1. ## Difference Quotient

Find the difference quotient for the given function.

f(x) = sqrt{x} + 1

2. Originally Posted by magentarita
Find the difference quotient for the given function.

f(x) = sqrt{x} + 1
The difference quotient is defined as $\frac{f\left(x+h\right)-f\left(x\right)}{h}$ (When you study calculus, taking the limit as h approaches zero of the difference quotient will yield the derivative).
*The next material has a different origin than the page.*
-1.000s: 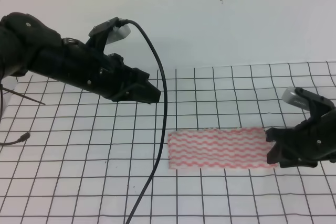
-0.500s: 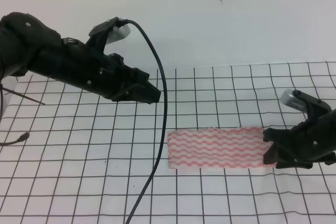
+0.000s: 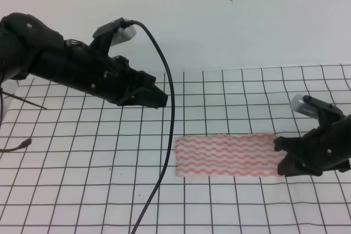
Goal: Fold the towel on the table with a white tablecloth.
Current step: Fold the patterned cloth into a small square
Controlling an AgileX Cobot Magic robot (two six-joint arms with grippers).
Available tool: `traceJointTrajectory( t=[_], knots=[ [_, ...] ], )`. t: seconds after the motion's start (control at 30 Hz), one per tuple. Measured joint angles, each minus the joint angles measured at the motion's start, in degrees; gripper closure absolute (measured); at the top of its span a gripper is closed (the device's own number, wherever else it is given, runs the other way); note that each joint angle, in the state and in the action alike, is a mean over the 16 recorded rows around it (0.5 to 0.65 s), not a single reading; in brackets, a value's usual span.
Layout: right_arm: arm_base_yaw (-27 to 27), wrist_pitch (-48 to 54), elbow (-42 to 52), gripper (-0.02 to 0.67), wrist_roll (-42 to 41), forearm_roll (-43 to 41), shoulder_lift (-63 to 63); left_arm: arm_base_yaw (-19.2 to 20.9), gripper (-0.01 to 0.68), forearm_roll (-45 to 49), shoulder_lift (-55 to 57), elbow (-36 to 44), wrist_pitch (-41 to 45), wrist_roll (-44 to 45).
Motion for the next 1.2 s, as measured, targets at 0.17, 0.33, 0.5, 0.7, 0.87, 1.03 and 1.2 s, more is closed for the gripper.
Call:
traceJointTrajectory(
  t=[0.17,0.33,0.5,0.7,0.87,1.03,1.2],
  knots=[
    [0.0,0.0,0.0,0.597,-1.3,-0.1,-1.3,0.0,0.572,0.0,0.0,0.0,0.1,0.0],
    [0.0,0.0,0.0,0.610,-4.1,0.0,-2.6,0.0,0.571,0.0,0.0,0.0,0.3,-0.1],
    [0.0,0.4,0.0,0.616,-9.2,1.7,-3.2,0.0,0.572,-0.2,0.0,0.0,0.6,-0.1],
    [0.4,1.4,0.0,0.620,-17.2,5.7,-3.2,0.0,0.571,-0.7,0.0,0.0,0.7,-0.2],
    [1.4,1.9,0.0,0.621,-23.2,9.8,-3.2,0.0,0.571,-1.1,-0.1,0.0,0.8,-0.2],
    [3.0,2.4,-0.8,0.622,-27.1,12.9,-2.9,0.1,0.571,-1.4,-0.4,0.0,1.1,-0.2],
    [5.0,3.4,-3.0,0.622,-29.1,14.5,-1.7,0.1,0.571,-0.8,-1.1,0.0,1.4,-0.2]
  ],
)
Since $f\left(x\right)=\sqrt{x}+1$, we see that the difference quotient is $\frac{\sqrt{x+h}+1-\left(\sqrt{x}+1\right)}{h}=\frac{\sqrt{x+h}-\sqrt{x}}{h}$

We can try to manipulate this a bit.

Multiplying both numerator and denominator by the conjugate $\sqrt{x+h}+\sqrt{x}$, we get $\frac{x+h-x}{h\left(\sqrt{x+h}+\sqrt{x}\right)}$ which yields $\color{red}\boxed{\frac{1}{\sqrt{x+h}+\sqrt{x}}}$

Does this make sense?

3. ## yes but.............

Originally Posted by Chris L T521
The difference quotient is defined as $\frac{f\left(x+h\right)-f\left(x\right)}{h}$ (When you study calculus, taking the limit as h approaches zero of the difference quotient will yield the derivative).
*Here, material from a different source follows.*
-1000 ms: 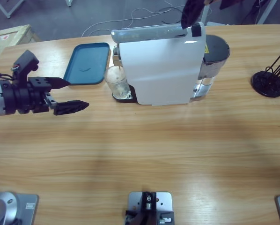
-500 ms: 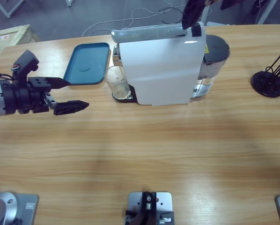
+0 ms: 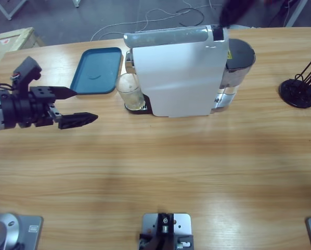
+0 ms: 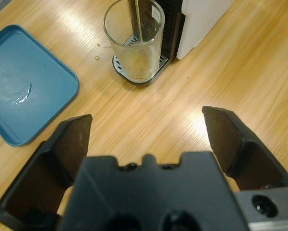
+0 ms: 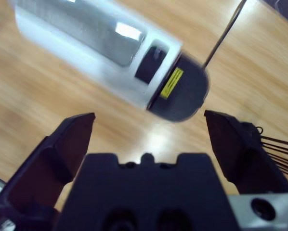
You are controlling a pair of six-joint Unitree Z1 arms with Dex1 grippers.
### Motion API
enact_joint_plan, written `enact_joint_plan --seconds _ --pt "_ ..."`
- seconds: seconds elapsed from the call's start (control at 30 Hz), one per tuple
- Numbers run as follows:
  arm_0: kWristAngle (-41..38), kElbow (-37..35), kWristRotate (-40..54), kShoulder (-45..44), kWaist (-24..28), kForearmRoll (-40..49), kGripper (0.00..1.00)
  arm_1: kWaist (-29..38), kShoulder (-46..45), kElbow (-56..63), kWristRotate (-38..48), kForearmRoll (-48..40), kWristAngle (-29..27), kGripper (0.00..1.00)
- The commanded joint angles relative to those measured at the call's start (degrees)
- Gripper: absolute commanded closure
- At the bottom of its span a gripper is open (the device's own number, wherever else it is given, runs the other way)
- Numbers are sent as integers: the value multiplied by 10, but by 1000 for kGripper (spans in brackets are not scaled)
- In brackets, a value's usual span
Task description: Pour coffee
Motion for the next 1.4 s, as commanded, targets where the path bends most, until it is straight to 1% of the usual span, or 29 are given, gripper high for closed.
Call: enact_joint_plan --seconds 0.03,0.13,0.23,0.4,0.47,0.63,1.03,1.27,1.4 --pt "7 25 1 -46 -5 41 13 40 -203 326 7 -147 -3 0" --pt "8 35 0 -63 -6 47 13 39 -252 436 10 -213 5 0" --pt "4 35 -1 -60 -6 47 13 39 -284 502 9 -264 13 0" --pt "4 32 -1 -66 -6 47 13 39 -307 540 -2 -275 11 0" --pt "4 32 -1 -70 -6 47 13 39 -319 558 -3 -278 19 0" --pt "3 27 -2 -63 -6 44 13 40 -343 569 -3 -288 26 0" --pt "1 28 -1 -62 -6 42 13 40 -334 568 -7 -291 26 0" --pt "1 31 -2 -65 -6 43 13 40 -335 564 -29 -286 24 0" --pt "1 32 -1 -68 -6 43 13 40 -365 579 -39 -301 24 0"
Since $f\left(x\right)=\sqrt{x}+1$, we see that the difference quotient is $\frac{\sqrt{x+h}+1-\left(\sqrt{x}+1\right)}{h}=\frac{\sqrt{x+h}-\sqrt{x}}{h}$

We can try to manipulate this a bit.

Multiplying both numerator and denominator by the conjugate $\sqrt{x+h}+\sqrt{x}$, we get $\frac{x+h-x}{h\left(\sqrt{x+h}+\sqrt{x}\right)}$ which yields $\color{red}\boxed{\frac{1}{\sqrt{x+h}+\sqrt{x}}}$

Does this make sense?
Yes it makes sense but why multiply by the conjugate if the end result will yield two radicals in the denominator?

4. Originally Posted by magentarita
Yes it makes sense but why multiply by the conjugate if the end result will yield two radicals in the denominator?
Good Question!

At this stage, I believe it would be fine to leave it as $\frac{\sqrt{x+h}-\sqrt{x}}{h}$

But as you go further on in math, it will be a little clearer why you would get it into the final form I have it in.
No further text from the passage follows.